А в рассказе «Сеятель пустыни» показана тщетность усилий наивного либерала, который пытается бороться за справедливость при помощи городской думы и надеется на пробуждение совести у губернатора, предводителя дворянства и прочих властей. Обличительную речь этого «борца за правду» члены думы встречают смехом, а самого оратора считают сумасшедшим. Кушевский раскрывает игру в «демократию», которую ведут представители дворянства. Крестьяне и рабочие, долженствовавшие представлять в думе народ, даже не допускаются за стол, и городской голова называет их «кабацкой сволочью».
Та же картина нарисована и в рассказе «Наши гласные».
В рассказе «Два нигилиста» проблема отцов и детей решается в духе, характерном именно для демократической литературы 70-х годов. Честному, борющемуся со всяческими злоупотреблениями, глубоко сочувствующему народному горю — отцу противопоставлен холодный, равнодушный бюрократ-чиновник — сын, презирающий народ и высокие идеалы своего отца.
В рассказе «Труженицы» оригинально поставлена проблема женской эмансипации. Кушевский осмеивает обеспеченных дворянских женщин, подобно Ольге Роторевой из романа «Николай Негорев», играющих в общественную деятельность, в науку. Много ярких образов содержат и другие рассказы Кущевского
После опубликования романа «Николай Негорев, или Благополучный россиянин» Кушевский стал думать о новом большом произведении и даже начал уже работать над ним. Первую часть он посылал в «Отечественные записки», о ней, по свидетельству Н. А. Некрасова, «снисходительно отозвался» Щедрин,[17] но продолжения не было. Оставшийся вновь без средств автор стал работать главным образом в качестве журналиста. «Он перешел на фельетон, писал критические очерки, мелкие рассказы и юмористические обозрения текущей жизни, писал по три-четыре больших фельетона в неделю. Он работал в «Будильнике», в «Деле», в «Сыне отечества», в «Новостях», — сообщает биограф Кушевского А. Горнфельд. Эта литературная поденщина ради куска хлеба, конечно, вредно отражалась и на качестве написанного.

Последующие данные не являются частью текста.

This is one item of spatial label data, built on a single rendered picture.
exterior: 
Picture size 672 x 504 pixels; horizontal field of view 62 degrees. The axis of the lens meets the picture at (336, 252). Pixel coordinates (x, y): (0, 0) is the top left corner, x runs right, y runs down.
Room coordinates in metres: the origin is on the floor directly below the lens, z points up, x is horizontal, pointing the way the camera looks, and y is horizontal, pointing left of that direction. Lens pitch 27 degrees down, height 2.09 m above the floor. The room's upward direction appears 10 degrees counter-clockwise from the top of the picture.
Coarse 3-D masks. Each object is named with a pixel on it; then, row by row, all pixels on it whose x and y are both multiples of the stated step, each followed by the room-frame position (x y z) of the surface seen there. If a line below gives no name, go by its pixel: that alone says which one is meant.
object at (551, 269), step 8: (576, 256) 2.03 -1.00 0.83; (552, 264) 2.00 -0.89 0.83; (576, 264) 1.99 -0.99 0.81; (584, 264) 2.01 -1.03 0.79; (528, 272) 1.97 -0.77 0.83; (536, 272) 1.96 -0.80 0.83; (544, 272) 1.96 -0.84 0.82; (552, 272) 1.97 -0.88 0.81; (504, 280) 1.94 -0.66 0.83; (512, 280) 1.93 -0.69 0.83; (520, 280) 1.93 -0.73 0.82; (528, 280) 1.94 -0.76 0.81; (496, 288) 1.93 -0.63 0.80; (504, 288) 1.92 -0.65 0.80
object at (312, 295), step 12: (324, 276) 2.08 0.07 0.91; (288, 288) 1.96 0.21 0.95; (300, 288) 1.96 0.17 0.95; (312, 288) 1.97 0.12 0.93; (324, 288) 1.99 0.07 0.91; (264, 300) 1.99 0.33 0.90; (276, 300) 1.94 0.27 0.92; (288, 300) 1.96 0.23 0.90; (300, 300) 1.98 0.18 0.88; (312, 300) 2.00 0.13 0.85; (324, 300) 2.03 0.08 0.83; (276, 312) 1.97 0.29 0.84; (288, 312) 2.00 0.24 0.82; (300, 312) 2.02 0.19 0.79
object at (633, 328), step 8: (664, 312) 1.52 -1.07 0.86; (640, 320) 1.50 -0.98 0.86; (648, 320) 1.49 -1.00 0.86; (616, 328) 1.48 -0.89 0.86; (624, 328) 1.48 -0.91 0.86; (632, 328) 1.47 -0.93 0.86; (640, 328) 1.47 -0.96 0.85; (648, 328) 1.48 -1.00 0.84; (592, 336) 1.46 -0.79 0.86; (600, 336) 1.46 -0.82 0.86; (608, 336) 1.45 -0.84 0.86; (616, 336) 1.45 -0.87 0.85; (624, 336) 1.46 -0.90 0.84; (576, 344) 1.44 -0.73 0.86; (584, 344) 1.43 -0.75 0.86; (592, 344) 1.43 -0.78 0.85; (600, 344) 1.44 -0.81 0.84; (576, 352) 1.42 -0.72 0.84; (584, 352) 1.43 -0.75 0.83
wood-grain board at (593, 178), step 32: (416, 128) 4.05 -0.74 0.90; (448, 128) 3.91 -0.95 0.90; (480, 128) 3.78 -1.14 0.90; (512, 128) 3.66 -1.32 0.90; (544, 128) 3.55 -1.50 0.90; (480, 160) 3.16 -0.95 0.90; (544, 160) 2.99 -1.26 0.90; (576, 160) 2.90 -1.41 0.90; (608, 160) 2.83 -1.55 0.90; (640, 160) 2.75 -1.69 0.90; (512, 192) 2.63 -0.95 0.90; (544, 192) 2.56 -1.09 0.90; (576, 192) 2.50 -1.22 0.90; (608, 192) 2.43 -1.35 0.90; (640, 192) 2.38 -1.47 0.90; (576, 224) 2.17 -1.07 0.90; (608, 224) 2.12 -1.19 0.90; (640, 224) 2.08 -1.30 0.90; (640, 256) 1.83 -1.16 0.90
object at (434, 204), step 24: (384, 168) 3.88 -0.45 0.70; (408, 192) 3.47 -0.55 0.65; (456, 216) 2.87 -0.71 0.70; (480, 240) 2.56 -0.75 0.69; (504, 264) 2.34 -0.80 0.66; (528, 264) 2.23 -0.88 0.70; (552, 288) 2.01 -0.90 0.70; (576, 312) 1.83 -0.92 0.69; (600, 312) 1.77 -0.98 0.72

И. А. Кушевский тяжело заболел (водянкой) и умер в 1876 году в возрасте двадцати девяти лет. Умер в той же больнице, где написал свой знаменитый роман «Николай Негорев, или Благополучный россиянин».
Творчество И. А. Кушевского представляет несомненный интерес для советского читателя. Этот писатель — один из талантливых представителей демократического лагеря русской литературы, активно боровшегося за приближение нового социального строя в России.